Edgeworth (1881) doubted the positive significance of Walrasian equilibrium, and argued that the core, not the set of Walrasian equilibria, was the best positive description of the outcomes of a market mechanism. Moreover, while Edgeworth’s name is closely associated with core convergence, and he did prove a core convergence theorem, he argued that in real economies, the presence of firms and syndicates which possess market power ensures that the core does not converge.

Edgeworth’s argument about the effects of market power applies most strongly to the production side of the economy, where we do in fact see large firms, syndicates and labour unions. However, on the consumption side, the wealthiest individual in the world consumes a small part of the world’s annual consumption. In exchange economies in which each consumer is small, core convergence holds. So core convergence provides a justification for the price-taking assumption on the consumption side, provided one views the world as an exchange economy in which the production decisions have been previously made by some exogenous process, outside the scope of the model, endowments include the income obtained by selling one’s labour in the exogenous production process, and the only economic activity is trade and consumption of what has been produced.

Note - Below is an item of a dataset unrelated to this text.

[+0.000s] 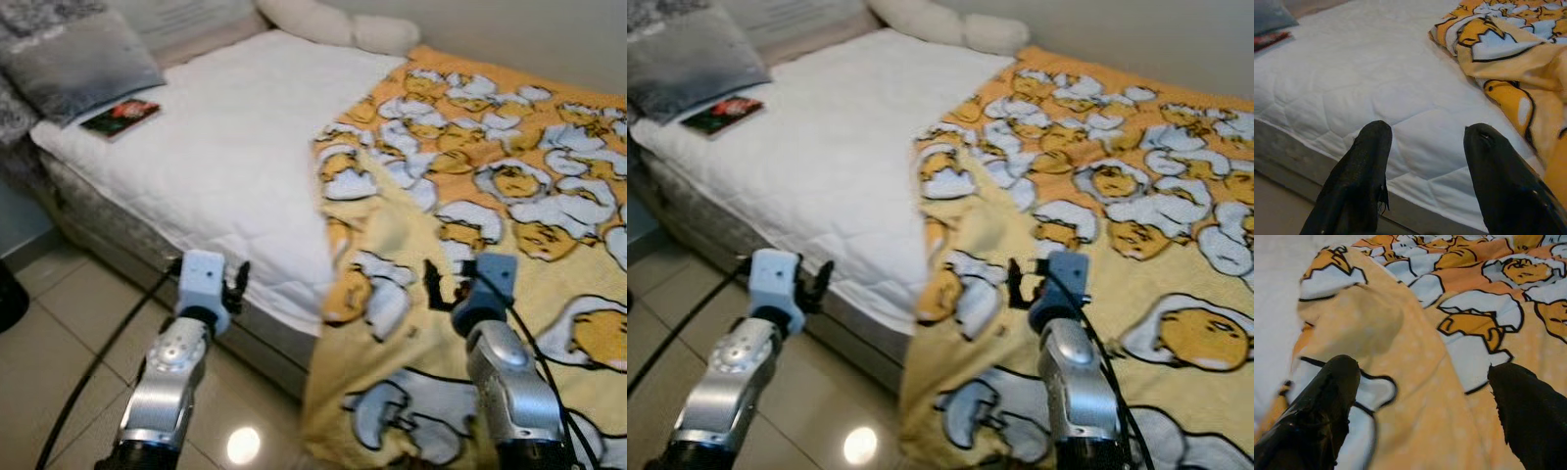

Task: Clean up the room

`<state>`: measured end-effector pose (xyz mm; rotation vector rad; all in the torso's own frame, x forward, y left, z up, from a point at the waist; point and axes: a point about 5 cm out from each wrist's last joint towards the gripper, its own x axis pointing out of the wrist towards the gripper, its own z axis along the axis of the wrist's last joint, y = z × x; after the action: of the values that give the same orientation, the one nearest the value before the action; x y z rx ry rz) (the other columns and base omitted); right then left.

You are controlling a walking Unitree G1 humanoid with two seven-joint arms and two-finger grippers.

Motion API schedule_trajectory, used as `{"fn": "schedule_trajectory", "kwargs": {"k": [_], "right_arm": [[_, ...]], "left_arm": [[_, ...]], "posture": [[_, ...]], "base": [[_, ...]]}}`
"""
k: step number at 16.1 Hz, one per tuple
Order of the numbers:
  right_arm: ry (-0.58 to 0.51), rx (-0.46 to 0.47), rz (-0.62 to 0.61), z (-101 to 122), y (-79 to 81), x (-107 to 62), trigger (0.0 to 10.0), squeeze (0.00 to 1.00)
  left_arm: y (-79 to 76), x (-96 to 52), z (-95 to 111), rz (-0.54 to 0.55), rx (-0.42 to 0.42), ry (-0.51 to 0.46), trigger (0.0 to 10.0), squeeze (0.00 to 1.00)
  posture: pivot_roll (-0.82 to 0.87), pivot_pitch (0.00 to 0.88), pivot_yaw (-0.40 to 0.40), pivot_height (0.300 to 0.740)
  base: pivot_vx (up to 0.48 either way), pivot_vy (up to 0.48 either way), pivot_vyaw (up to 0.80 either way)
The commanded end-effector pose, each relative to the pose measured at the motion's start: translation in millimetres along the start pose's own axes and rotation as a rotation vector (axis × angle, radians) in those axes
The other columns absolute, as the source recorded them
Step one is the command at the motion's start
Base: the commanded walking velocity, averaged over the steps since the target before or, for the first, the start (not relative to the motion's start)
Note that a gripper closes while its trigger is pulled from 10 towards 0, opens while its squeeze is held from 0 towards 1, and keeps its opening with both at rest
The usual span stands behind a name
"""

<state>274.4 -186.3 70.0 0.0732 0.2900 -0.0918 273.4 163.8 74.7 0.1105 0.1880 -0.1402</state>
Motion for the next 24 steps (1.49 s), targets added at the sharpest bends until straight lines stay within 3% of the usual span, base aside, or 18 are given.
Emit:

The proof of the most basic core convergence theorem, which assumes very little about preferences and endowments, and establishes approximate decentralization in a relatively weak sense, is closely analogous to the proof of the Second Welfare Theorem. The approximately decentralizing price vector appears magically, as a consequence of the separating hyperplane theorem and the Shapley–Folkman theorem, which asserts that the sum of a large number of sets is approximately convex. Convexity of preferences plays no role. Indeed, the definition of the core, because it allows for individuals to be included or excluded from potential coalitions, introduces a non-convexity which is not present in the Second Welfare Theorem, and the Shapley–Folkman theorem controls that non-convexity, whether or not preferences themselves are convex.

The definitions and results just described verbally are presented more formally below.

Many people have made important contributions to the study of core convergence. A survey of these contributions is given in Anderson (1992), and a list of some of the more important contributions is included in the bibliography.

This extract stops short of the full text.